**EXERCISE OBJECTIVE**
Copy each line below in which the string "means" appears.

(Excerpts from a dataset)
***

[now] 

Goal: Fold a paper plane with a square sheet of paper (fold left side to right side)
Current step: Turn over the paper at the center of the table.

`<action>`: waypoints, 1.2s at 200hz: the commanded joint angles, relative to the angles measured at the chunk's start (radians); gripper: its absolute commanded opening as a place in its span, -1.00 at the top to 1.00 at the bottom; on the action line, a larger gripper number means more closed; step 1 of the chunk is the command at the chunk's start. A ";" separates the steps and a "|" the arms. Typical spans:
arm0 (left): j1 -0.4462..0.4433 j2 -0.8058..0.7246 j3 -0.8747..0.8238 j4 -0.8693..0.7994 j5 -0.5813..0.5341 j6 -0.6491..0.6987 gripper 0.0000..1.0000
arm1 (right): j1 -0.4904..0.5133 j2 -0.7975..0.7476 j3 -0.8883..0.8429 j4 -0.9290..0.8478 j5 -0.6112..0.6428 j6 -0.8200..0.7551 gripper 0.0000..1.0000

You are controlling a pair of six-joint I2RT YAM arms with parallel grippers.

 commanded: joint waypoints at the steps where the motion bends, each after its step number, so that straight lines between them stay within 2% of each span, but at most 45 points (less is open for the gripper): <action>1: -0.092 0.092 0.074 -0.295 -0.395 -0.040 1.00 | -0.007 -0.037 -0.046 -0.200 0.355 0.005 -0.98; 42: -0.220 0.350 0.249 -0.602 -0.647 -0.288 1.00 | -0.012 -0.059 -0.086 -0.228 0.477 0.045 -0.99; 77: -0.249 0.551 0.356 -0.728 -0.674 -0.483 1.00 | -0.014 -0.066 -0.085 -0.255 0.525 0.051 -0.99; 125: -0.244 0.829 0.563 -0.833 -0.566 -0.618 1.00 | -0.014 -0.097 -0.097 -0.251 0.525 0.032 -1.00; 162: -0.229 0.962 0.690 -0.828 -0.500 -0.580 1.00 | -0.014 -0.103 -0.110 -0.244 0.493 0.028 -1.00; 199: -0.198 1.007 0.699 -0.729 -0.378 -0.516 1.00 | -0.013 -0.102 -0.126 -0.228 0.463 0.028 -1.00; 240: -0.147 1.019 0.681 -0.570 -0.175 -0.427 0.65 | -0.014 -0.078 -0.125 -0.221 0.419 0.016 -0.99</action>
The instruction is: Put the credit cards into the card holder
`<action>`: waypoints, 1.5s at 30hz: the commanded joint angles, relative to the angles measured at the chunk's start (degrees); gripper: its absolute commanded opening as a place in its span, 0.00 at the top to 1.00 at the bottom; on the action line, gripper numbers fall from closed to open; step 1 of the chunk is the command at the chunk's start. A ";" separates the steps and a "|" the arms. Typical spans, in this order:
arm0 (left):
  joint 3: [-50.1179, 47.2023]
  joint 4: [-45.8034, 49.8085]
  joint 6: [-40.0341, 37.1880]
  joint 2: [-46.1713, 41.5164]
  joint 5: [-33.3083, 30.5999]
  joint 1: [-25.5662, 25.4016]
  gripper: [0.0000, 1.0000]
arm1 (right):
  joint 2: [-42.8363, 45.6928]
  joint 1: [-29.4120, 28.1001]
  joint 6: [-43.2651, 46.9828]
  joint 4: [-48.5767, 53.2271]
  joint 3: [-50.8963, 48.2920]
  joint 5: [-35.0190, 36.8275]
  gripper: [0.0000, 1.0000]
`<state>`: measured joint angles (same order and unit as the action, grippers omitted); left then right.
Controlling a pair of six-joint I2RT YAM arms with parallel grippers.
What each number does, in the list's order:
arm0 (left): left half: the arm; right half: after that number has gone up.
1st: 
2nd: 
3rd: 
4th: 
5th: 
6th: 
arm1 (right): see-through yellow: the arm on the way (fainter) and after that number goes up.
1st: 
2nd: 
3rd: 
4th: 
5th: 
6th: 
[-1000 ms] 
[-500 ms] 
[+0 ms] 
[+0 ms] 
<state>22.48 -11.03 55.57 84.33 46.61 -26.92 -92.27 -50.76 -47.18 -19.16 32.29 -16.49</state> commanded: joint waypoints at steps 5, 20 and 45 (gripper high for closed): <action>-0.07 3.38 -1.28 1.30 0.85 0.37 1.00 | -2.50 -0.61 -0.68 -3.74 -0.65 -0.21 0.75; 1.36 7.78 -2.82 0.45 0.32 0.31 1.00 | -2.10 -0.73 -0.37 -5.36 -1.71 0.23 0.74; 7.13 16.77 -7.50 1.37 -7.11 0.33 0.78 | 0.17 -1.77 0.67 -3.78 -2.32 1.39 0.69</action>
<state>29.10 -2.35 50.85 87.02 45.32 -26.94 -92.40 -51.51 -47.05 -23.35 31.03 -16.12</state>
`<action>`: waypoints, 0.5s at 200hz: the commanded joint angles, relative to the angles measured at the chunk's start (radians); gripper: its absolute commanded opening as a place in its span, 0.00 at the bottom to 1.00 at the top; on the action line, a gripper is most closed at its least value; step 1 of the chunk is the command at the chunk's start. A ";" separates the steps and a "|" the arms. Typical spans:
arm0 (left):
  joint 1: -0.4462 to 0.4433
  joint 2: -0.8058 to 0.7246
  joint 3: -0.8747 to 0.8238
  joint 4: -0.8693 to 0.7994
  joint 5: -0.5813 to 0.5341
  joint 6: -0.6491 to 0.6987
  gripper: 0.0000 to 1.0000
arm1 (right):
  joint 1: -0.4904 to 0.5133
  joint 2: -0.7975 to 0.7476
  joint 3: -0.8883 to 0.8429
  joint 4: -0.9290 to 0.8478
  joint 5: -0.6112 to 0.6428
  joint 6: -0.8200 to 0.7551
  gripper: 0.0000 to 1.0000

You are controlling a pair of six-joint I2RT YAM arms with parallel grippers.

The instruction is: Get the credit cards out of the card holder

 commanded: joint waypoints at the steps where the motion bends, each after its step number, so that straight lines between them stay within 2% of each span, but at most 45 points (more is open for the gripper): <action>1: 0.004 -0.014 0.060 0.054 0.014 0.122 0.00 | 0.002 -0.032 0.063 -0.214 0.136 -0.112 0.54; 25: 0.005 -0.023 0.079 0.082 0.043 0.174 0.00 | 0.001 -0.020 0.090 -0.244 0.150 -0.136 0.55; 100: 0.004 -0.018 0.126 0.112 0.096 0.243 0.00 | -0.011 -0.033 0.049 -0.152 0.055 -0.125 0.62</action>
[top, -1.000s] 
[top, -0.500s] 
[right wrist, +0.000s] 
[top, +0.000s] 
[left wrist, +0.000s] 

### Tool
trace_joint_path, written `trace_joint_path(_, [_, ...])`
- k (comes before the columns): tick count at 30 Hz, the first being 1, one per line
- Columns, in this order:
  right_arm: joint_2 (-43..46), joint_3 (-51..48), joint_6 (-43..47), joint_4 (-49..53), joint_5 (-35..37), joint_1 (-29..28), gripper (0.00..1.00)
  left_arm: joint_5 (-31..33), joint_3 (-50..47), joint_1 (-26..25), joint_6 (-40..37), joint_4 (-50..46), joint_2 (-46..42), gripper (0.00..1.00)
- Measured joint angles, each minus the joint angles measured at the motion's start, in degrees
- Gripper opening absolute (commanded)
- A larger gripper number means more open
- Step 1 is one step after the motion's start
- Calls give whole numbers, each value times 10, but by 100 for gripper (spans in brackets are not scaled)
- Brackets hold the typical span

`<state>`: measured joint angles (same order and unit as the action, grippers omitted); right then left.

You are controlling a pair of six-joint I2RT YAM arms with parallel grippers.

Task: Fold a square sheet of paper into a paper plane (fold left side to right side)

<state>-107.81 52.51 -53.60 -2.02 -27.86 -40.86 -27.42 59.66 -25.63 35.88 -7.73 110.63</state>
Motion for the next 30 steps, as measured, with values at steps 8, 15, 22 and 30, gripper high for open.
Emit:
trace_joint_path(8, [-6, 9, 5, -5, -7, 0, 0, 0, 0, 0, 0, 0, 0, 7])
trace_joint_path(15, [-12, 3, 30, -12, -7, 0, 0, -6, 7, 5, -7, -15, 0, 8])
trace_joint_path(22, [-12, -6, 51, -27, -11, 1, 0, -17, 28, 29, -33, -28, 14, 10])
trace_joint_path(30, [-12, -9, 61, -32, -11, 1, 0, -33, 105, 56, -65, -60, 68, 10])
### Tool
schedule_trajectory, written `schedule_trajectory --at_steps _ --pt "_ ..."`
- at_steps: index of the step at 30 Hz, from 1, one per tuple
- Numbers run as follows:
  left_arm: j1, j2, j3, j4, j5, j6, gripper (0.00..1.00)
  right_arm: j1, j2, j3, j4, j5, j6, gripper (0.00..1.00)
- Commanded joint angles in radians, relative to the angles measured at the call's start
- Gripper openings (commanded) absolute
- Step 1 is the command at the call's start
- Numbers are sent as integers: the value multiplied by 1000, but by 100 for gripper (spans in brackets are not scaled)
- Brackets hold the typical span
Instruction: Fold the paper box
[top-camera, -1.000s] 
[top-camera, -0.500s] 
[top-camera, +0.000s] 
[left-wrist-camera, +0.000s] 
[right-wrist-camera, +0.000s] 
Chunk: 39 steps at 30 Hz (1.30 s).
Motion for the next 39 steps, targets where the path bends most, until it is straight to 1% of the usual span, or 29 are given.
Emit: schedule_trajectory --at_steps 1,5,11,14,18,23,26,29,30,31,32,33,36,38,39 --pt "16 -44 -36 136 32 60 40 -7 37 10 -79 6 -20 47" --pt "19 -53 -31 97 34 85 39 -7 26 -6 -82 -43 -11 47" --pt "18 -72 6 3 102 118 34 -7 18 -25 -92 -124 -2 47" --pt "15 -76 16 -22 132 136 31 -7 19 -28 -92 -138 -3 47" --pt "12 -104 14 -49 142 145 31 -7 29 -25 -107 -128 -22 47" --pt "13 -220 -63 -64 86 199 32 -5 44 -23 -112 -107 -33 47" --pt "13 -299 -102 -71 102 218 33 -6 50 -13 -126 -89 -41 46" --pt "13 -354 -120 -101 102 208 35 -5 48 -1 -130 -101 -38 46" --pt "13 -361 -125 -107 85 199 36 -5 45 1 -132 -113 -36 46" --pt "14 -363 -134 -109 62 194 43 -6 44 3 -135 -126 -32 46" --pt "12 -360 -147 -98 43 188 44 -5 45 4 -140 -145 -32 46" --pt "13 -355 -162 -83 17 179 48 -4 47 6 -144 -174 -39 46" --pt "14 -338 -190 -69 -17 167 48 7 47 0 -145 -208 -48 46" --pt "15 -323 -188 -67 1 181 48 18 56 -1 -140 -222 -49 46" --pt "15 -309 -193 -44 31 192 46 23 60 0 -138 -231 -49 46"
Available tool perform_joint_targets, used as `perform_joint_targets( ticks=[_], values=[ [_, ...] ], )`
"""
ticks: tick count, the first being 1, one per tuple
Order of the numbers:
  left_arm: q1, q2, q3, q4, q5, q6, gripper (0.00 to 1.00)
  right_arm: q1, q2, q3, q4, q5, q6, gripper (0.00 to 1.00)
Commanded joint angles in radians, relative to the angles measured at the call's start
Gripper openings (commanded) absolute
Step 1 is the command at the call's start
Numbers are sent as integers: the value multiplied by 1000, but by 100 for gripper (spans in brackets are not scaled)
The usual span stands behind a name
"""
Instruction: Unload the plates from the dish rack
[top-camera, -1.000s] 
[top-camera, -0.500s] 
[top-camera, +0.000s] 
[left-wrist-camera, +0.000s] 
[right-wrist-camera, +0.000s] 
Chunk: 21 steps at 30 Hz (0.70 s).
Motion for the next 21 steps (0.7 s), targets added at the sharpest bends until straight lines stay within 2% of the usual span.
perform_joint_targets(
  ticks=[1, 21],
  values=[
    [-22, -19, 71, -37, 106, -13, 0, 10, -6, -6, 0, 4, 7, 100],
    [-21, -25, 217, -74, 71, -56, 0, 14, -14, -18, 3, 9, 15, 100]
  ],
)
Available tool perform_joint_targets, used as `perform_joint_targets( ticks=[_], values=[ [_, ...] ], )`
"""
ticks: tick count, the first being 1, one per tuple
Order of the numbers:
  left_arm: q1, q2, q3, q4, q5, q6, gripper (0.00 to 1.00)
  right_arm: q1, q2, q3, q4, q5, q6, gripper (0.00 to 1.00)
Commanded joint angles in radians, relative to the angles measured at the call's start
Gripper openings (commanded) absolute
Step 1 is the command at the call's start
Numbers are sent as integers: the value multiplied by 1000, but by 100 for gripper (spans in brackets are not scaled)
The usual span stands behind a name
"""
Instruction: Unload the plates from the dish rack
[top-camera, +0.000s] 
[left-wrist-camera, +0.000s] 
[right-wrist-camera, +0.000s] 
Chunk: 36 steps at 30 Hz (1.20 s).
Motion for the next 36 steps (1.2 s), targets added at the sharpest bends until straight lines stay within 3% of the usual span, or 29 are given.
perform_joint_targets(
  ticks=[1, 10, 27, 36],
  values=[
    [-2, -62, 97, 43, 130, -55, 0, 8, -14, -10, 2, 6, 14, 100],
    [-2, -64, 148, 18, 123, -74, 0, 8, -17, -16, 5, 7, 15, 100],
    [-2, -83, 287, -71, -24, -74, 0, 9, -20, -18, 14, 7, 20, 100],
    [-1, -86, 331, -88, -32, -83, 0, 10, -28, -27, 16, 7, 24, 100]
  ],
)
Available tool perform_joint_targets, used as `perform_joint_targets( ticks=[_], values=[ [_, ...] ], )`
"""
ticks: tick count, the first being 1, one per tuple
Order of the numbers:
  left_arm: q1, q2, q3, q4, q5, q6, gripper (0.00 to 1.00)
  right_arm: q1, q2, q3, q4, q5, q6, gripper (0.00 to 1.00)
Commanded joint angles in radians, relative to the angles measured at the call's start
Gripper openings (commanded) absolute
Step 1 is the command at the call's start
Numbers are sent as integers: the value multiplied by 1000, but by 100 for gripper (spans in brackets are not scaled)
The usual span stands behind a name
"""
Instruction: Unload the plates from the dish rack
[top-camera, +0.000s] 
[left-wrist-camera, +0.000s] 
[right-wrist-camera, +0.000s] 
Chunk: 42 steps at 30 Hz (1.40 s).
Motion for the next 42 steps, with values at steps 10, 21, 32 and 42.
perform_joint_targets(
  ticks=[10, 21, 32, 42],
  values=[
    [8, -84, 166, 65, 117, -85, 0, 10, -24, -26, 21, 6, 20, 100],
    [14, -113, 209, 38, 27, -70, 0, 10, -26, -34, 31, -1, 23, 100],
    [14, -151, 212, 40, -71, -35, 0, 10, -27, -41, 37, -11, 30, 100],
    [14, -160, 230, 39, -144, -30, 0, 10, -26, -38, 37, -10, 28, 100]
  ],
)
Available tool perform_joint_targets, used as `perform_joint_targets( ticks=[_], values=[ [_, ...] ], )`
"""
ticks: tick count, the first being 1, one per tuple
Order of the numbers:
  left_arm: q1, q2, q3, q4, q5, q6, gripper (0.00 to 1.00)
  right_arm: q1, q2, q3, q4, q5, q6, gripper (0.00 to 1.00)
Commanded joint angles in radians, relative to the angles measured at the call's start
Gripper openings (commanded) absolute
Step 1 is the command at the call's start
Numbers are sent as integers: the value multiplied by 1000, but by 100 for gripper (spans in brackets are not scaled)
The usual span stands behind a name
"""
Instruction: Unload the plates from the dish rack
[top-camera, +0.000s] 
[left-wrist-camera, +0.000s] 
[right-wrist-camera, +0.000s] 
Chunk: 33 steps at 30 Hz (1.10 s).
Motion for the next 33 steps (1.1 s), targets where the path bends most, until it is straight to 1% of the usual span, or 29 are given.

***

**TASK SOLUTION**
`<action>`: waypoints, 1.2s at 200hz: the commanded joint angles, relative to the angles measured at the chunk's start (radians); gripper: its absolute commanded opening as a place in its span, -1.00 at the top to 1.00 at the bottom; on the action line, a larger gripper number means more closed; step 1 of the chunk is the command at the chunk's start. A ";" separates the steps and a "|" the arms. Typical spans:
- A larger gripper number means more open

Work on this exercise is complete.